Tuesday, June 19, 2007

You know what they say about separate but equal

A while ago, New Jersey's State Supreme Court ruled that same-sex couples must be given all the rights and benefits that married opposite-sex couples enjoy. So New Jersey passed a law allowing civil unions, but said bill also established a commission that every six months would determine whether the law was doing what it was supposed to. It first met recently:
At its first meeting on Monday the Civil Union Review Commission elected as its chair J. Frank Vespa-Papaleo, the director of New Jersey's Division on Civil Rights, as as its vice-chair, longtime gay activist Steven Goldstein the head of Garden State Equality.

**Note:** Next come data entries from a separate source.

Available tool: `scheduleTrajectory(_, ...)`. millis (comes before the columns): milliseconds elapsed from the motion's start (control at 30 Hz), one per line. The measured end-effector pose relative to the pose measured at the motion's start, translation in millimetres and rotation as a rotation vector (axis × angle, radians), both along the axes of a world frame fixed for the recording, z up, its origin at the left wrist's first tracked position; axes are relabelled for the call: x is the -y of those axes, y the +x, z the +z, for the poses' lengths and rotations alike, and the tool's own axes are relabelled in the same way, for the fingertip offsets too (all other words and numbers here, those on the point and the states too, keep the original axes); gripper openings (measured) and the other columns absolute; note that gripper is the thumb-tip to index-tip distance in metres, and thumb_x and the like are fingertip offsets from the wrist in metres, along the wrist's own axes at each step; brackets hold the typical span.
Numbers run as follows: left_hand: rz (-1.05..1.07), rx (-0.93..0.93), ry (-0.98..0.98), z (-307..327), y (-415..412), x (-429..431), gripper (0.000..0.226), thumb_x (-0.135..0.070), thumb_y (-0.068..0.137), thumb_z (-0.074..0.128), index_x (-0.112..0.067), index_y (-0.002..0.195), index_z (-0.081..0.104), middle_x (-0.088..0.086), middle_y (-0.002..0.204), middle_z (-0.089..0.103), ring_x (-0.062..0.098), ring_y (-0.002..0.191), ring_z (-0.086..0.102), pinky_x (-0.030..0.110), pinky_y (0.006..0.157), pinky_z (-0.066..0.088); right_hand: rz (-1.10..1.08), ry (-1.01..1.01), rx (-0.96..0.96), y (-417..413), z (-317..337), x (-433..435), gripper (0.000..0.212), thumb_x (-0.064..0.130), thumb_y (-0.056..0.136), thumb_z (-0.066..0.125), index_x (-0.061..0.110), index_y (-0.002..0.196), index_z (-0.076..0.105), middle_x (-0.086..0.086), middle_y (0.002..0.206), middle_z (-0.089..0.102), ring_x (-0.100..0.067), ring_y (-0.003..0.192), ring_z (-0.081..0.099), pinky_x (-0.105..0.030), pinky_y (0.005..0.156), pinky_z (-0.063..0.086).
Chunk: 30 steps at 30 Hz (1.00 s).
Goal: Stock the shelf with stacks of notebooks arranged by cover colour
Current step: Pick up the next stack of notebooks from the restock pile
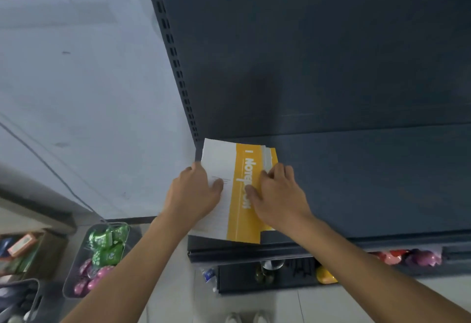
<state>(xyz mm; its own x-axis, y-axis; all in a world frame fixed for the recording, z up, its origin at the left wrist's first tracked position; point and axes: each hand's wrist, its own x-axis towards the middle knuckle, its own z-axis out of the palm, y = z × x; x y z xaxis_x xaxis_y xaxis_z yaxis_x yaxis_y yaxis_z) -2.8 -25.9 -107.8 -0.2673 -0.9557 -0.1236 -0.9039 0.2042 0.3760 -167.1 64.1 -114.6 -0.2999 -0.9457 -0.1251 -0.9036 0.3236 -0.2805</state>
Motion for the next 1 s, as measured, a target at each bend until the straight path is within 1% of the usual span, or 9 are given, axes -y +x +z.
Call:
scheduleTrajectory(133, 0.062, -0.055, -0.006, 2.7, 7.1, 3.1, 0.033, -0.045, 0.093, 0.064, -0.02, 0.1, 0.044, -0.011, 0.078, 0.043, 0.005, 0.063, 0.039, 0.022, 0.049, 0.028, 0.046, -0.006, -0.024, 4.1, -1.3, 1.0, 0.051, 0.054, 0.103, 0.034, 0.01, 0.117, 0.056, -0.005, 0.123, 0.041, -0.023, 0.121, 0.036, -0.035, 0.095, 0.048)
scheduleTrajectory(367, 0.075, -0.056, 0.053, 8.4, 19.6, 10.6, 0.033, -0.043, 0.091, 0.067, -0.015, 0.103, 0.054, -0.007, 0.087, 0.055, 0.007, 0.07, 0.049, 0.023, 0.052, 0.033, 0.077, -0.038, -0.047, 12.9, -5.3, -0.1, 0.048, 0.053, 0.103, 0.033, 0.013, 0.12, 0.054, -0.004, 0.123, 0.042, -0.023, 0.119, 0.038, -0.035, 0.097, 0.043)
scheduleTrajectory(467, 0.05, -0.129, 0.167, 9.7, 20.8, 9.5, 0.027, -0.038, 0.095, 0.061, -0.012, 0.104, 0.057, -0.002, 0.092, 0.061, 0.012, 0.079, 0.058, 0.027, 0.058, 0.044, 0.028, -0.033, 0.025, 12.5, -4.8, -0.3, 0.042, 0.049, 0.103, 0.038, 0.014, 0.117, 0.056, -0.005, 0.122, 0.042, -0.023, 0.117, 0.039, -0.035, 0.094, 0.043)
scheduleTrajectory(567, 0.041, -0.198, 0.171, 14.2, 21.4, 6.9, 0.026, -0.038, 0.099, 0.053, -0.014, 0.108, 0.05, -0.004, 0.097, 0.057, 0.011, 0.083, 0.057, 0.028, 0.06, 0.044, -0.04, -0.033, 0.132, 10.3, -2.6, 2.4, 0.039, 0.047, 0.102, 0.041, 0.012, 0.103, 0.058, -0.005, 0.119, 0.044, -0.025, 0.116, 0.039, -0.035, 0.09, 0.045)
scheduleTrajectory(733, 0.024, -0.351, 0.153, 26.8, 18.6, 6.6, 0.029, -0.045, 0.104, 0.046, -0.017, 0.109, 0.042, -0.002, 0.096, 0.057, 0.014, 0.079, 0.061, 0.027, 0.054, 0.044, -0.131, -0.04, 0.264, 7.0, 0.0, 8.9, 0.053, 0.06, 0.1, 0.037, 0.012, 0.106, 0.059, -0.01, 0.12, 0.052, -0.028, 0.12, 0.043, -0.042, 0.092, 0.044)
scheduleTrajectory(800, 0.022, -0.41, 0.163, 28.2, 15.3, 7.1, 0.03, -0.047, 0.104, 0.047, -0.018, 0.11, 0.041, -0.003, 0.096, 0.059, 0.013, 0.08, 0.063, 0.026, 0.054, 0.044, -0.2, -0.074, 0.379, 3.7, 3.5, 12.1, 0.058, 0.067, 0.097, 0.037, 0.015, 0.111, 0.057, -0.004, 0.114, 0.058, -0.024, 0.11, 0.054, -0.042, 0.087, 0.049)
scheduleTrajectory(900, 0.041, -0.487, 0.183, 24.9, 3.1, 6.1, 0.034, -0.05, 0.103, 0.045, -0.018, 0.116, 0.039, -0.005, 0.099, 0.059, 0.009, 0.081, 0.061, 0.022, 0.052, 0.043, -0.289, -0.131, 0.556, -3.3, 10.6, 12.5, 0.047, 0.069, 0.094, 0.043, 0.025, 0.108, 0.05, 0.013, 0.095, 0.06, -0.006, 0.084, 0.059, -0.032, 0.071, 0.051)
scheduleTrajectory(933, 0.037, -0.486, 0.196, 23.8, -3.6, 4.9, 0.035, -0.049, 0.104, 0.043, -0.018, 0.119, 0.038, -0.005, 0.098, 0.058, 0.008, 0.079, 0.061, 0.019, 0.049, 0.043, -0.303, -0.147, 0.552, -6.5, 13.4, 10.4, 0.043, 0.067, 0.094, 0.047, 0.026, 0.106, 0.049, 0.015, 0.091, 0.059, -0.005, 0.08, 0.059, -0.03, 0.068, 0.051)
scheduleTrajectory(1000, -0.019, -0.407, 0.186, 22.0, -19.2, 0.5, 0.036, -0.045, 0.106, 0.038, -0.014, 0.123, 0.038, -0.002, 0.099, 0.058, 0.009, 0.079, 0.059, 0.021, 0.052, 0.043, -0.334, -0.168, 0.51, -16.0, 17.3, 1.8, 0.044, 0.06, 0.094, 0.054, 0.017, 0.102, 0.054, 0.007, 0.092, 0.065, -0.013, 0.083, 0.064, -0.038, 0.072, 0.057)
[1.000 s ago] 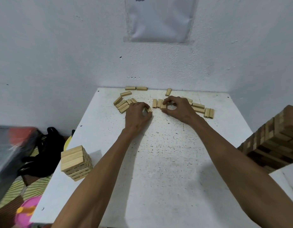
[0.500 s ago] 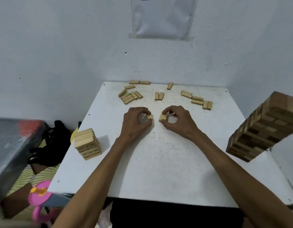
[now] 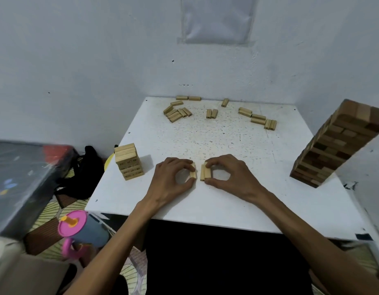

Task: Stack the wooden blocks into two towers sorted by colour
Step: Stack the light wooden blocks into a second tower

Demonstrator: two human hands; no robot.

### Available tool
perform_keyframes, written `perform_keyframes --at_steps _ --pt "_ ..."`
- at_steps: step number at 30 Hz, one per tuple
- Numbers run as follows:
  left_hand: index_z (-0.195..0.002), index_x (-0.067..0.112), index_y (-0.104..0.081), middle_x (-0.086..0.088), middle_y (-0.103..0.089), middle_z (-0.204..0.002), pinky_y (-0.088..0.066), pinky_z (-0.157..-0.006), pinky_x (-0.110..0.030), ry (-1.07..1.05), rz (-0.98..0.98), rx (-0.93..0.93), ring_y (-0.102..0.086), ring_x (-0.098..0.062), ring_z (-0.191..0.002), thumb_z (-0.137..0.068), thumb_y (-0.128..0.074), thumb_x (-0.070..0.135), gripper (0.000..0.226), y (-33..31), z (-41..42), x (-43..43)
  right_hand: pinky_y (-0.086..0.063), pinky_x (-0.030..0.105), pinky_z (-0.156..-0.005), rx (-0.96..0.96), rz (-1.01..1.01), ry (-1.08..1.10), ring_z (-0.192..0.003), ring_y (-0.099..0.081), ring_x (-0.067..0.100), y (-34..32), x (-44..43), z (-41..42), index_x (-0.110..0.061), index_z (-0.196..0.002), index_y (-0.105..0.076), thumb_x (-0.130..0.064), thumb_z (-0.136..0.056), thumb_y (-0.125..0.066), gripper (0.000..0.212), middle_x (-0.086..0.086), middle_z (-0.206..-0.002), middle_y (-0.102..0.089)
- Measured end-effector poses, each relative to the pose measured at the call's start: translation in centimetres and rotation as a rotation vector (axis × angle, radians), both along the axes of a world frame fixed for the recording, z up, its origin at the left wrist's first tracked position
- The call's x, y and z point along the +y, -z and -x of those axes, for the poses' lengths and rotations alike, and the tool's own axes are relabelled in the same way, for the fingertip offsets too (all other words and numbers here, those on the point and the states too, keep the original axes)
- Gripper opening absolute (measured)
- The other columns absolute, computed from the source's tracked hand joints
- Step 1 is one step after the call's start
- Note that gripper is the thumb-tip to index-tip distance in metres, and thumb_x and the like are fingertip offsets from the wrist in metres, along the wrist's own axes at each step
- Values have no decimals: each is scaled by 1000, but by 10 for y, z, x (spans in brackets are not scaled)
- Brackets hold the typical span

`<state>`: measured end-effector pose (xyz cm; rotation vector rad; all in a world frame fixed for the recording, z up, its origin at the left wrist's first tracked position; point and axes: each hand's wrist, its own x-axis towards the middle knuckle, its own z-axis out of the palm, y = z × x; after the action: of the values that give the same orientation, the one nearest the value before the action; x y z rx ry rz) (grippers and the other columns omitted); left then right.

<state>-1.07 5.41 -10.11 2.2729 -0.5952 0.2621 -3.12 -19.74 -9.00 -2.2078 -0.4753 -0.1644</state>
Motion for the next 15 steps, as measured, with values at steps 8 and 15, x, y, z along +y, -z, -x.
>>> perform_keyframes --at_steps 8,15 --pt "-104 39 -73 34 -65 -127 -41 -108 -53 78 -13 60 -55 -3 -127 -81 -75 44 23 -3 -5 -1 -47 27 -100 17 23 61 -122 -53 1 3 -8 1 -36 -102 -71 -47 -75 -89 34 -27 -120 -67" --pt "-109 39 -73 29 -60 -139 -38 -113 -50 133 -39 93 -47 0 -134 -78 -83 45 32 -8 -9 7 -40 20 -102 -32 87 3 -126 -49 2 4 -9 -2 -34 -105 -74 -51 -75 -88 37 -23 -128 -65"
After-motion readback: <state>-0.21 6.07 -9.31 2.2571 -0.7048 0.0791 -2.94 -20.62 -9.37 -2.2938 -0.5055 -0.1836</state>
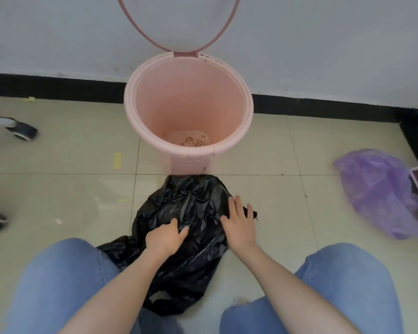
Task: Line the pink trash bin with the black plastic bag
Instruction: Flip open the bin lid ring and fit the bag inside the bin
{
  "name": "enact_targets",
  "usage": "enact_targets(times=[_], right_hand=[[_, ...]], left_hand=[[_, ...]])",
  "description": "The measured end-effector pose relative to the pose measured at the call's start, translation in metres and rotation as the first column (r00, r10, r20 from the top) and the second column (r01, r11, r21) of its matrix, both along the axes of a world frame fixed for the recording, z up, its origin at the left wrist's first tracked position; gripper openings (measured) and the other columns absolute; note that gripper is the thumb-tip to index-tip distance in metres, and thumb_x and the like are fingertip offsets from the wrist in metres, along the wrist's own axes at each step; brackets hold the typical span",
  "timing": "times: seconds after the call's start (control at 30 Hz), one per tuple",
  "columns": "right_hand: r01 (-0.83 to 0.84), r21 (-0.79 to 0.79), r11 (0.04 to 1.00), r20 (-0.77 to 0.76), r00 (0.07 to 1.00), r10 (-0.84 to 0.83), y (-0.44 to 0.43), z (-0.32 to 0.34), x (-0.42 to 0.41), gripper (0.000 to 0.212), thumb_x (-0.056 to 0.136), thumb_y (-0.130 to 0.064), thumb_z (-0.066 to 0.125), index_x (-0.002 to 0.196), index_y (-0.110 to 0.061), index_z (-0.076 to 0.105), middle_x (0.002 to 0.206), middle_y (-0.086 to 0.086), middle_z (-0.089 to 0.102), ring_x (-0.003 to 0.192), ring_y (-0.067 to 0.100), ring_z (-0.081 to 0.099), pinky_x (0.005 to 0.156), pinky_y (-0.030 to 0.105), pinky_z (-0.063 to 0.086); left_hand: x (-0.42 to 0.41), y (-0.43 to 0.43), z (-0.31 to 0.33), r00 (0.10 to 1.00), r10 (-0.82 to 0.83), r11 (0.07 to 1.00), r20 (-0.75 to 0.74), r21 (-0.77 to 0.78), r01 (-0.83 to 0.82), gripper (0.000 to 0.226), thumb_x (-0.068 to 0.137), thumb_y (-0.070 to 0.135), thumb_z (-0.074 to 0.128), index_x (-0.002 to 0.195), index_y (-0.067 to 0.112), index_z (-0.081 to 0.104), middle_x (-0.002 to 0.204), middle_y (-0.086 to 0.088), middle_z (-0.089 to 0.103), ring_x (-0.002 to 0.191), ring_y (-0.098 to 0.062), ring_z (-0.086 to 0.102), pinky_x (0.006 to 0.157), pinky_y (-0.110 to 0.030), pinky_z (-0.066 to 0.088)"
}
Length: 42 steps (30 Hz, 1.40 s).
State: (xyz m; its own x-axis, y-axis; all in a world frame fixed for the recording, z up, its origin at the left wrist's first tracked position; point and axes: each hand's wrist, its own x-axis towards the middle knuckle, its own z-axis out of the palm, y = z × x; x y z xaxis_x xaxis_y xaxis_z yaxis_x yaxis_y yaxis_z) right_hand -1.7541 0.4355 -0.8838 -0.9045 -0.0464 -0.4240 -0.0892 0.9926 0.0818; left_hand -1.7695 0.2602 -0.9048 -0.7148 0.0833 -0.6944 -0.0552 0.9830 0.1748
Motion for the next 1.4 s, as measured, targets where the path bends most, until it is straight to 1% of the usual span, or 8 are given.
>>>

Vespa-Papaleo told the 12 other commissioners that the Division on Civil Rights has had about 360 inquiries, but only one official complaint - from a medical assistant who said the two firms he works for had both refused to provide health benefits for his civil union partner that are available to married spouses.

In his complaint Robert S. Kleid said he had been turned down by the New York City-based Tri-State Professional Employment Organization and by Minimed Care of Chester, N.J..

Goldstein said that despite only one official complaint to the Division his organization has had nearly 150 complaints of companies not abiding by the law and said the legislation is flawed and not working.

Although the civil unions law gives same-sex couples the same rights and responsibilities as marriage it is not recognized by a growing number of companies - all with federally regulated benefit plans.


Nearly one in eight couples who have had civil unions have been turned down for company benefits Goldstein said.

The article ends by saying that "[i]t is generally expected the report will call for the legalization of same-sex marriage in New Jersey," but doesn't say who "generally expect[s]" this, much less whether the legislature would do such a thing.